- _Problem to solve_
A word-for-word copy of the data, with no images, is the required answer.

- _Dataset_

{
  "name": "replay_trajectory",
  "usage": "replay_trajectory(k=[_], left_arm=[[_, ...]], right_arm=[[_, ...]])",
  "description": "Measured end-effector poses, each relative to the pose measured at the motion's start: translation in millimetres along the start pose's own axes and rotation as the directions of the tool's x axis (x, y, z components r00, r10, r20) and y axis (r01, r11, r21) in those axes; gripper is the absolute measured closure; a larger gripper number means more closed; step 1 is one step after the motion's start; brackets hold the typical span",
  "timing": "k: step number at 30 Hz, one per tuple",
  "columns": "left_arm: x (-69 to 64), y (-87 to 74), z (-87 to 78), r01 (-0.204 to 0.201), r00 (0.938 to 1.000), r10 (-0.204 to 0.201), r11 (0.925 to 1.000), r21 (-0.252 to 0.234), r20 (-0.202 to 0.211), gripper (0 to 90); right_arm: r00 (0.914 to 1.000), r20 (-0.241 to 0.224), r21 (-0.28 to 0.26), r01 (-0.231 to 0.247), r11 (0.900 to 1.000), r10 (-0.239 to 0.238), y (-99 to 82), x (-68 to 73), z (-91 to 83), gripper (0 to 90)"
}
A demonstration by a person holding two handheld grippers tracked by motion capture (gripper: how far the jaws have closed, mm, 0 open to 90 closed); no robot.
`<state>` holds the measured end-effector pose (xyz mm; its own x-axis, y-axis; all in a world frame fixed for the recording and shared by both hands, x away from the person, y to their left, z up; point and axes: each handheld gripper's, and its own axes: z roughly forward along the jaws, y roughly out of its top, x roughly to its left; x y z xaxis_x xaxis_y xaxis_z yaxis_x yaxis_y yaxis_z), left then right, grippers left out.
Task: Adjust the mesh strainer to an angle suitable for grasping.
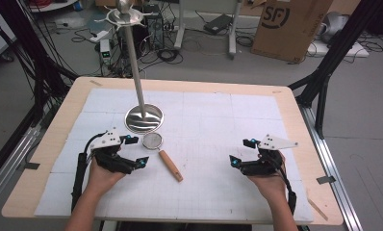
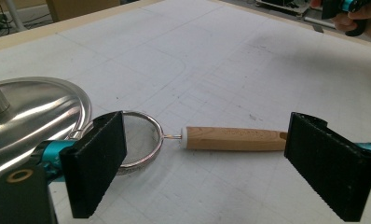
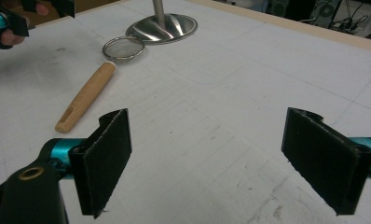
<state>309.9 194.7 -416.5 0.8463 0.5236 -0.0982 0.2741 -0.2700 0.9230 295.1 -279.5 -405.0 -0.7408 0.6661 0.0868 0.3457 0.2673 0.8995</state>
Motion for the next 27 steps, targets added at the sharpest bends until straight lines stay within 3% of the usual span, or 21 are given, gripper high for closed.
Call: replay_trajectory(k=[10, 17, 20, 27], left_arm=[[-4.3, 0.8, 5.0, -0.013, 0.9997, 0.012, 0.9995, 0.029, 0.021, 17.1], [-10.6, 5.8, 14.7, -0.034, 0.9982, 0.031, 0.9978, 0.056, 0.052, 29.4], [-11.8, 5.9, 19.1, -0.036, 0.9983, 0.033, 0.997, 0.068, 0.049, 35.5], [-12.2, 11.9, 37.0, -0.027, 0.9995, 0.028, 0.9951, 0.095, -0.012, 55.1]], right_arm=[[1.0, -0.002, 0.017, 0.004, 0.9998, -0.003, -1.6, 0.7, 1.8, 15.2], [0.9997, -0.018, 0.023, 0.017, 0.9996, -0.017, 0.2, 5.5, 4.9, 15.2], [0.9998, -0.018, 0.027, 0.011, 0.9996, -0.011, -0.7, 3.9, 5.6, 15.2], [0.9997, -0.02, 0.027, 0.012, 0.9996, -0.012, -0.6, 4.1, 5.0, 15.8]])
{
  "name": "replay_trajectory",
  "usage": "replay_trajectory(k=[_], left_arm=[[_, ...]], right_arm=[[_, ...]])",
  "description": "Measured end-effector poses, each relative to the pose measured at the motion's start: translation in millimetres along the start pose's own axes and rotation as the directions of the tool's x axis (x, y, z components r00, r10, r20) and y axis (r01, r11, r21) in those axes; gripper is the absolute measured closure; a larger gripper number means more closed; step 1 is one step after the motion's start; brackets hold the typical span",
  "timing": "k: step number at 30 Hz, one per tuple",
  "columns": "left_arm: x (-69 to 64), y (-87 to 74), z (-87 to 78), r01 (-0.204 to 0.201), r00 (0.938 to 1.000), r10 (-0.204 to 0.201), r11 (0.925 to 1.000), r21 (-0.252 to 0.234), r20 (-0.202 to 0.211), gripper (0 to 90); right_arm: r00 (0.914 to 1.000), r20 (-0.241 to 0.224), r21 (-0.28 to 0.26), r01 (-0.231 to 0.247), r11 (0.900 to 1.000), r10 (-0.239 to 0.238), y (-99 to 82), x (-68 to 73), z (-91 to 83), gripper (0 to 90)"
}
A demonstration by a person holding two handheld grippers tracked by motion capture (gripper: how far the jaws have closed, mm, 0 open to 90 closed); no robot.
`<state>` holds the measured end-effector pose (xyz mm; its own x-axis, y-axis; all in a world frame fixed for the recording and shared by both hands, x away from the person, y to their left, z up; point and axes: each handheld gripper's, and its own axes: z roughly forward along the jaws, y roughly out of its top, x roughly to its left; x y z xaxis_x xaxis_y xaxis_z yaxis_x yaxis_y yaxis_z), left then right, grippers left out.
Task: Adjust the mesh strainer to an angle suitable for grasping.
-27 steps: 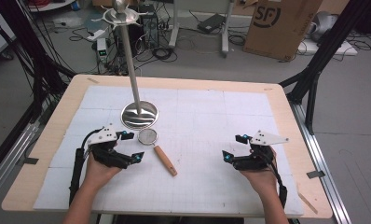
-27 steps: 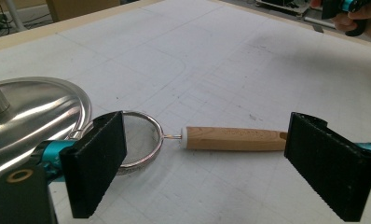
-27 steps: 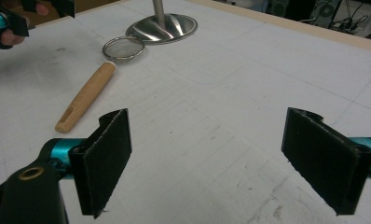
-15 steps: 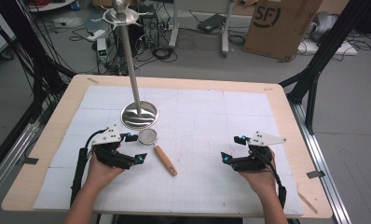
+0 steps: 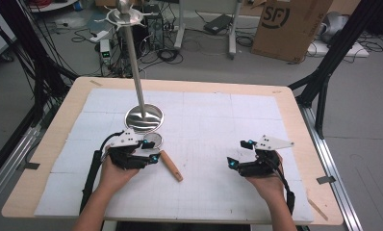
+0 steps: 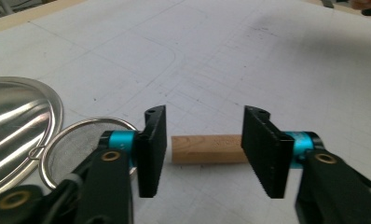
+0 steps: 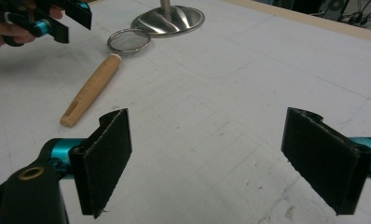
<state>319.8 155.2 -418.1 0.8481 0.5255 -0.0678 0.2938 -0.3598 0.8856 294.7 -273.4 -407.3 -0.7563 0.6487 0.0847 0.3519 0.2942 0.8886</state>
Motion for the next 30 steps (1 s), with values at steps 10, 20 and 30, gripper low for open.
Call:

- _Reply_
{
  "name": "replay_trajectory",
  "usage": "replay_trajectory(k=[_], left_arm=[[_, ...]], right_arm=[[_, ...]])",
  "description": "Measured end-effector poses, each relative to the pose measured at the motion's start: translation in millimetres along the start pose's own axes and rotation as the directions of the tool's x axis (x, y, z components r00, r10, r20) and y axis (r01, r11, r21) in those axes; gripper is the absolute measured closure; a larger gripper number means more closed; step 1 is one step after the motion's start; brackets hold the typical span",
  "timing": "k: step number at 30 Hz, one per tuple",
  "columns": "left_arm: x (-69 to 64), y (-87 to 74), z (-87 to 78), r01 (-0.204 to 0.201), r00 (0.938 to 1.000), r10 (-0.204 to 0.201), r11 (0.925 to 1.000), r21 (-0.252 to 0.234), r20 (-0.202 to 0.211), gripper (0 to 90); right_arm: r00 (0.914 to 1.000), r20 (-0.241 to 0.224), r21 (-0.28 to 0.26), r01 (-0.231 to 0.247), r11 (0.900 to 1.000), r10 (-0.239 to 0.238), y (-99 to 82), x (-68 to 73), z (-91 to 83), gripper (0 to 90)"
}
A demonstration by a person holding two handheld grippers tracked by motion capture (gripper: how far the jaws have closed, mm, 0 open to 90 closed); no robot.
`<state>` holds the measured end-effector pose (xyz mm; its own x-axis, y-axis; all in a world frame fixed for the recording and shared by both hands, x away from the person, y to their left, z up; point and axes: each handheld gripper's, and its own axes: z roughly forward along the jaws, y roughly out of its top, x roughly to its left; x y z xaxis_x xaxis_y xaxis_z yaxis_x yaxis_y yaxis_z), left then right, grippers left out.
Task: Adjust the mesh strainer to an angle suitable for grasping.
<state>309.9 194.7 -416.5 0.8463 0.5236 -0.0982 0.2741 -0.2700 0.9230 295.1 -279.5 -405.0 -0.7408 0.6661 0.0868 0.3457 0.2673 0.8995</state>
Motion for the next 27 steps, targets added at the sharpest bends until straight lines stay within 3% of the usual span, or 21 are given, gripper high for closed.
Call: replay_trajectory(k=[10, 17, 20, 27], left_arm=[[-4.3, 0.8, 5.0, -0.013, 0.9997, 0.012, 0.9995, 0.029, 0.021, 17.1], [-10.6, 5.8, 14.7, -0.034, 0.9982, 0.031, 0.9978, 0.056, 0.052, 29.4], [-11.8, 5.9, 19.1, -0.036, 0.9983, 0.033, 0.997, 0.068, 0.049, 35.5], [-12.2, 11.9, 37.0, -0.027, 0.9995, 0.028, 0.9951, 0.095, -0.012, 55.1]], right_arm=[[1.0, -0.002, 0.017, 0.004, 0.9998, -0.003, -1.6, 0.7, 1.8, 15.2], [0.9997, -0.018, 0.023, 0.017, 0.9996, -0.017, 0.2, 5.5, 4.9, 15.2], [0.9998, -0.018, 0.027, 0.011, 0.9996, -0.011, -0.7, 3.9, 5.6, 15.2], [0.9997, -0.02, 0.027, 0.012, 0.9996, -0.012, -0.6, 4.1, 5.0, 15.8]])
{
  "name": "replay_trajectory",
  "usage": "replay_trajectory(k=[_], left_arm=[[_, ...]], right_arm=[[_, ...]])",
  "description": "Measured end-effector poses, each relative to the pose measured at the motion's start: translation in millimetres along the start pose's own axes and rotation as the directions of the tool's x axis (x, y, z components r00, r10, r20) and y axis (r01, r11, r21) in those axes; gripper is the absolute measured closure; a larger gripper number means more closed; step 1 is one step after the motion's start; brackets hold the typical span",
  "timing": "k: step number at 30 Hz, one per tuple",
  "columns": "left_arm: x (-69 to 64), y (-87 to 74), z (-87 to 78), r01 (-0.204 to 0.201), r00 (0.938 to 1.000), r10 (-0.204 to 0.201), r11 (0.925 to 1.000), r21 (-0.252 to 0.234), r20 (-0.202 to 0.211), gripper (0 to 90); right_arm: r00 (0.914 to 1.000), r20 (-0.241 to 0.224), r21 (-0.28 to 0.26), r01 (-0.231 to 0.247), r11 (0.900 to 1.000), r10 (-0.239 to 0.238), y (-99 to 82), x (-68 to 73), z (-91 to 83), gripper (0 to 90)"
}
A demonstration by a person holding two handheld grippers tracked by motion capture (gripper: how far the jaws have closed, mm, 0 open to 90 closed); no robot.
`<state>` holds the measured end-effector pose (xyz mm; its own x-axis, y-axis; all in a world frame fixed for the recording and shared by both hands, x away from the person, y to their left, z up; point and axes: each handheld gripper's, and its own axes: z roughly forward along the jaws, y roughly out of its top, x roughly to its left; x y z xaxis_x xaxis_y xaxis_z yaxis_x yaxis_y yaxis_z), left then right, grippers left out.
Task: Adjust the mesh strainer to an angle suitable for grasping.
-27 steps: 
-27 steps: 
-27 steps: 
-15 steps: 
+0 steps: 
+0 steps: 
+0 steps: 
<state>319.8 155.2 -418.1 0.8481 0.5255 -0.0678 0.2938 -0.3598 0.8856 294.7 -273.4 -407.3 -0.7563 0.6487 0.0847 0.3519 0.2942 0.8886</state>
Motion for the next 30 steps (1 s), with values at steps 10, 20 and 30, gripper low for open.
Call:

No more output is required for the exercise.